**Prompt**
Give back each line of the listing below that contains the string "values".

**Material shown**

______

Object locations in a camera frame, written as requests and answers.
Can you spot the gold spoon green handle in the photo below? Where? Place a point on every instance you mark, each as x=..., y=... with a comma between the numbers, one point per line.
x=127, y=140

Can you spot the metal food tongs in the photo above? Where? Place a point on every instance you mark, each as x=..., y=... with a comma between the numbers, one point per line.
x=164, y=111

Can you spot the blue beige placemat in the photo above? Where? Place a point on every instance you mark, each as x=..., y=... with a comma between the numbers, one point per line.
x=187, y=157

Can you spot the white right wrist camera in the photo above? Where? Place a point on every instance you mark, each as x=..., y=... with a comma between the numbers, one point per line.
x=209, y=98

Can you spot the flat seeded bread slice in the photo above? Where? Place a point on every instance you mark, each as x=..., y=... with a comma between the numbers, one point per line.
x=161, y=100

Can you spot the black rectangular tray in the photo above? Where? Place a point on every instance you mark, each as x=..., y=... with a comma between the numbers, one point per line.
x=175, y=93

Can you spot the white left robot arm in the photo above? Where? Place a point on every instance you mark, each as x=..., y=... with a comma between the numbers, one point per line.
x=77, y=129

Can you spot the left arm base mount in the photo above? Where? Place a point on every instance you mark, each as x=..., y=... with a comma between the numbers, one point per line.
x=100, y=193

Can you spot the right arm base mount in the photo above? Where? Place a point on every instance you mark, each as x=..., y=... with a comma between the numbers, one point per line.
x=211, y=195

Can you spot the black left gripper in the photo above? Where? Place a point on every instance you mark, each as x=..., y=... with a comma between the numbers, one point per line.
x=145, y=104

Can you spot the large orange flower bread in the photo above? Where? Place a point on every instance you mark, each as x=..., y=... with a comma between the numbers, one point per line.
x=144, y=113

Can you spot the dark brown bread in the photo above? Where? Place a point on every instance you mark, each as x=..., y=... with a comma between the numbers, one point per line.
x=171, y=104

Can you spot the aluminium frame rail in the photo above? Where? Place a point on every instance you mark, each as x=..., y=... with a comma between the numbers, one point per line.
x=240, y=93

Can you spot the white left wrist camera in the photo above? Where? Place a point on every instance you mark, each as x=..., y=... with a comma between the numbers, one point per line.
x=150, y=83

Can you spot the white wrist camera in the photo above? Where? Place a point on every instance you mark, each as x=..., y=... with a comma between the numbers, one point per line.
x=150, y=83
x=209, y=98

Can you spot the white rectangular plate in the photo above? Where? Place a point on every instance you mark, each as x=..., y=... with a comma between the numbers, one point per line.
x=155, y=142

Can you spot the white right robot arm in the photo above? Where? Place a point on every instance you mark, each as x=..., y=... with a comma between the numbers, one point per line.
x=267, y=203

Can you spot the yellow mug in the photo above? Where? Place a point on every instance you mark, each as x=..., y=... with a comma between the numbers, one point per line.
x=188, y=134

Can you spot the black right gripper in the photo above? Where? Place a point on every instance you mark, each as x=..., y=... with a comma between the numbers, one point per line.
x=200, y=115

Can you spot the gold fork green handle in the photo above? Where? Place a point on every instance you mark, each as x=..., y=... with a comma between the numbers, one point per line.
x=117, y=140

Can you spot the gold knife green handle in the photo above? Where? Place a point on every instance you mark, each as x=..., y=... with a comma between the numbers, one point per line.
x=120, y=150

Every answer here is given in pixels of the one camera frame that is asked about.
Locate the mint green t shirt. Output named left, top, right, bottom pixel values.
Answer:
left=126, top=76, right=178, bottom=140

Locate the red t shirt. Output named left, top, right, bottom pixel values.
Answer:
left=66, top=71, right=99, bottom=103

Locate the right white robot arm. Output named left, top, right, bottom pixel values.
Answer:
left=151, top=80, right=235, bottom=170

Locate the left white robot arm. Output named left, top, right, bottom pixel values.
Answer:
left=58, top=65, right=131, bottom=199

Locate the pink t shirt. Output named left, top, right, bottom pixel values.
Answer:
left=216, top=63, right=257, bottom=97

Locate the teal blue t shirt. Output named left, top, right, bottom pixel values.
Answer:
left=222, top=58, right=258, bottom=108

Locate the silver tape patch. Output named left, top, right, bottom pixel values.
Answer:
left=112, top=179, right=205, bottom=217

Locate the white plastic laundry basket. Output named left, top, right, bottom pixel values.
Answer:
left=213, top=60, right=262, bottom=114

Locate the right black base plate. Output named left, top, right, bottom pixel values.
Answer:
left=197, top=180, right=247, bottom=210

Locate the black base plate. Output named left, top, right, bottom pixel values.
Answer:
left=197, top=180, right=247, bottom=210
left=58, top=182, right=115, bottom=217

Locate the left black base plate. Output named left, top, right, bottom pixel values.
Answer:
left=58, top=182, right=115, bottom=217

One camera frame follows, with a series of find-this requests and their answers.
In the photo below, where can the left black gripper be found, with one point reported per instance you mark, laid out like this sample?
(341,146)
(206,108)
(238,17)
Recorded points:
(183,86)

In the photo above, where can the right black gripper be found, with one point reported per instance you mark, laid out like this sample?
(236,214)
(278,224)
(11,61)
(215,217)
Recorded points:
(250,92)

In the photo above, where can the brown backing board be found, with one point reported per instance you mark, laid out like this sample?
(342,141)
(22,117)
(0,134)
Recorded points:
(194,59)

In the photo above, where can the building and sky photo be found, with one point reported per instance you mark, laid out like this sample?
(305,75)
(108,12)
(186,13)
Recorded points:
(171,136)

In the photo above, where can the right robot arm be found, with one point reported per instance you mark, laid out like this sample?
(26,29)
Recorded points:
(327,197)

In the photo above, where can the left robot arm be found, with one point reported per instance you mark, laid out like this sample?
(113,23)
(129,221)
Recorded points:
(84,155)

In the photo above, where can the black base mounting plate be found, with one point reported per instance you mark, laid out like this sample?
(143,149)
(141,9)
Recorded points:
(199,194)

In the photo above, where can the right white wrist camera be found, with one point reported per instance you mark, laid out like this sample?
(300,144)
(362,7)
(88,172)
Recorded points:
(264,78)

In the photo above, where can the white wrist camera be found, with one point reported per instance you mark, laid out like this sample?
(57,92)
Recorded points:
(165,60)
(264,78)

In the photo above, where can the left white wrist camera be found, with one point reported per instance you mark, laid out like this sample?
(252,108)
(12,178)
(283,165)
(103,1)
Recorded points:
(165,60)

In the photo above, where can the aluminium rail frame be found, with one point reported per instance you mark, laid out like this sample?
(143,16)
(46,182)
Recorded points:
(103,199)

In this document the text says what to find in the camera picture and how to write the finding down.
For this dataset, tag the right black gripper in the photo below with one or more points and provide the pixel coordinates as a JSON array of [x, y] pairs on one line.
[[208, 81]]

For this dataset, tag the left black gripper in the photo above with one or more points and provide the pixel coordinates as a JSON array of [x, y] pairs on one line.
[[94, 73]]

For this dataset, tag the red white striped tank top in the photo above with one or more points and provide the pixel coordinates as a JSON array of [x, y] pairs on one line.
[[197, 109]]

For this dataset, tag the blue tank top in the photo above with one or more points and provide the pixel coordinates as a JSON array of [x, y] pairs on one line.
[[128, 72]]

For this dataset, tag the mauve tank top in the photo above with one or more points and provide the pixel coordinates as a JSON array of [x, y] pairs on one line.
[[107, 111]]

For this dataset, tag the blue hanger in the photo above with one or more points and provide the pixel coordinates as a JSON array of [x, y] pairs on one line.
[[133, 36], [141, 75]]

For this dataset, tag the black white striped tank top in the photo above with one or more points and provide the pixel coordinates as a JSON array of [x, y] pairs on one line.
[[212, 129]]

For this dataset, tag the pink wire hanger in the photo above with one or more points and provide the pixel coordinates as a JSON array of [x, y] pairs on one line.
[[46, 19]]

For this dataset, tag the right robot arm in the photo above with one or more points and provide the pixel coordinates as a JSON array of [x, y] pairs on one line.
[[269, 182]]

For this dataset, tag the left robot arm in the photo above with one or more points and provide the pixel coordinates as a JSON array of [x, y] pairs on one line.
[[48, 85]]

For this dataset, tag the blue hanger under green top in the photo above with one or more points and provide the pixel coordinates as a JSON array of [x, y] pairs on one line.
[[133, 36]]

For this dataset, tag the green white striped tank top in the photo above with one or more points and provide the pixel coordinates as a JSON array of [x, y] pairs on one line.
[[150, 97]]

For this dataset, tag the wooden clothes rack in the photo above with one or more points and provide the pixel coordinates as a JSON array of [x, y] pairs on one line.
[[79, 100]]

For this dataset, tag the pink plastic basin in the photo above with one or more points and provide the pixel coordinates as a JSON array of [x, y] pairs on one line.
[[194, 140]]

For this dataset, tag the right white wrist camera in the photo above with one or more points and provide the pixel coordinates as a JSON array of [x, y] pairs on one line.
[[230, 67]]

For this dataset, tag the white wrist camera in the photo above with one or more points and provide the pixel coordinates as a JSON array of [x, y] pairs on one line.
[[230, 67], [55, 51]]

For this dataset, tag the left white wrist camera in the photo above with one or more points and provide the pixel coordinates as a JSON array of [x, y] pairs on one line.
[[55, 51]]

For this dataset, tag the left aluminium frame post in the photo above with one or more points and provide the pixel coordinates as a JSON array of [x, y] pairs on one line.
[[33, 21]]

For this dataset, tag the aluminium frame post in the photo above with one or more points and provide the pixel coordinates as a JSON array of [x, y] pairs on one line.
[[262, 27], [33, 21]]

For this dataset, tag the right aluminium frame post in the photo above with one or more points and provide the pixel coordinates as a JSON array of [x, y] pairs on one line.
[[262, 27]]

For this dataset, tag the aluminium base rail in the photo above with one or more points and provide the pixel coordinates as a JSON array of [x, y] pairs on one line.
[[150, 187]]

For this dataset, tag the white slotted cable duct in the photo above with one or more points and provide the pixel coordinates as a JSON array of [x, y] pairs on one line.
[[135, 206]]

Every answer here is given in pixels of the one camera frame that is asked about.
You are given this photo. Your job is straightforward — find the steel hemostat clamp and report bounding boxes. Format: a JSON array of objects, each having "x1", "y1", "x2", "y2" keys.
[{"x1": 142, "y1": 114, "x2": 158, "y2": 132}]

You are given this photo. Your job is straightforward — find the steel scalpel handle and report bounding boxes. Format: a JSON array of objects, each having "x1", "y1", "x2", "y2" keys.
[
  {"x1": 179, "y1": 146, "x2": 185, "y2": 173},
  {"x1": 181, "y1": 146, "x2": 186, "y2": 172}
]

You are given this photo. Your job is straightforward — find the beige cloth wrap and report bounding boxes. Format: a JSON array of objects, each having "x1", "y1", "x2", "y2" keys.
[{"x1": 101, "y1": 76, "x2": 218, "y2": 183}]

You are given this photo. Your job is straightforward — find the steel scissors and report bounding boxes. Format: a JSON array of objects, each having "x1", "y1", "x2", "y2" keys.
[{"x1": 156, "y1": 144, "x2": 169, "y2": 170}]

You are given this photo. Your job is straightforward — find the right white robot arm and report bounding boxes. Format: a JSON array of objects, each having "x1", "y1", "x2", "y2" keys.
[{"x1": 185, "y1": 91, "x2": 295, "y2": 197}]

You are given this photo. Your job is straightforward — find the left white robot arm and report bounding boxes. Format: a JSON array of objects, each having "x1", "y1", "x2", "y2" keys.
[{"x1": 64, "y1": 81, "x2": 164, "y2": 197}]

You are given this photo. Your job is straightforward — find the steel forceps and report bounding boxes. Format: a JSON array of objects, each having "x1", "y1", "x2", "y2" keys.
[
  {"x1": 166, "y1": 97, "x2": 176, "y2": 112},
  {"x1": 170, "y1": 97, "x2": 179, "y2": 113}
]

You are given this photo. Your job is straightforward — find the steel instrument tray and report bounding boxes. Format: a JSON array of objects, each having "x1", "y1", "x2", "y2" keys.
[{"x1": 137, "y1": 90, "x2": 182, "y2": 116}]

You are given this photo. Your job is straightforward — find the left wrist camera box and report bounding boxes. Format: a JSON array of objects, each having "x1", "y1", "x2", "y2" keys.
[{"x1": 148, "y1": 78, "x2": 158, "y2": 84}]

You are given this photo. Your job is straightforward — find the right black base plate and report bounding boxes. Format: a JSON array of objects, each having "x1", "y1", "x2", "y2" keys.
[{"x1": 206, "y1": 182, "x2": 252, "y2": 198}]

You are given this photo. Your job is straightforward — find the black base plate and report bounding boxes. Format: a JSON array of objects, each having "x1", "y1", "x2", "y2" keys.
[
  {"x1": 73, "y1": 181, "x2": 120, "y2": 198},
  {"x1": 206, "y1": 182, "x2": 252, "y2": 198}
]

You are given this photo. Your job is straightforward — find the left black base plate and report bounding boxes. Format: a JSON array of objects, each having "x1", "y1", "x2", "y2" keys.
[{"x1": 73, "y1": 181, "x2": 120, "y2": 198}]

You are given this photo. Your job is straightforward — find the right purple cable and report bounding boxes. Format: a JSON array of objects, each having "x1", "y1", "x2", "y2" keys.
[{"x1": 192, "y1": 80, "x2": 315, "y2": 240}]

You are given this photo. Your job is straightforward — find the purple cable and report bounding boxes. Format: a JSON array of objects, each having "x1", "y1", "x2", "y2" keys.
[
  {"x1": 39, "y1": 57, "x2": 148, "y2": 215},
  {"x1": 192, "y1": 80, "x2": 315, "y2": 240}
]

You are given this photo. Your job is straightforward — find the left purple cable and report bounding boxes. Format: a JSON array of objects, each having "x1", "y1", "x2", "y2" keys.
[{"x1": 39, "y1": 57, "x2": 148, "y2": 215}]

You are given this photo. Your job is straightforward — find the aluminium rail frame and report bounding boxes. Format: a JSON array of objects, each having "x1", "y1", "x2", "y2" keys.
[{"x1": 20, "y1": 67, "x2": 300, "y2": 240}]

______

**Solution**
Locate the mint green t shirt. Output named left, top, right, bottom pixel values.
Locate the red t shirt. Output named left, top, right, bottom pixel values.
Locate the right white robot arm. Output named left, top, right, bottom pixel values.
Locate the left white robot arm. Output named left, top, right, bottom pixel values.
Locate the pink t shirt. Output named left, top, right, bottom pixel values.
Locate the teal blue t shirt. Output named left, top, right, bottom pixel values.
Locate the silver tape patch. Output named left, top, right, bottom pixel values.
Locate the white plastic laundry basket. Output named left, top, right, bottom pixel values.
Locate the right black base plate. Output named left, top, right, bottom pixel values.
Locate the black base plate. Output named left, top, right, bottom pixel values.
Locate the left black base plate. Output named left, top, right, bottom pixel values.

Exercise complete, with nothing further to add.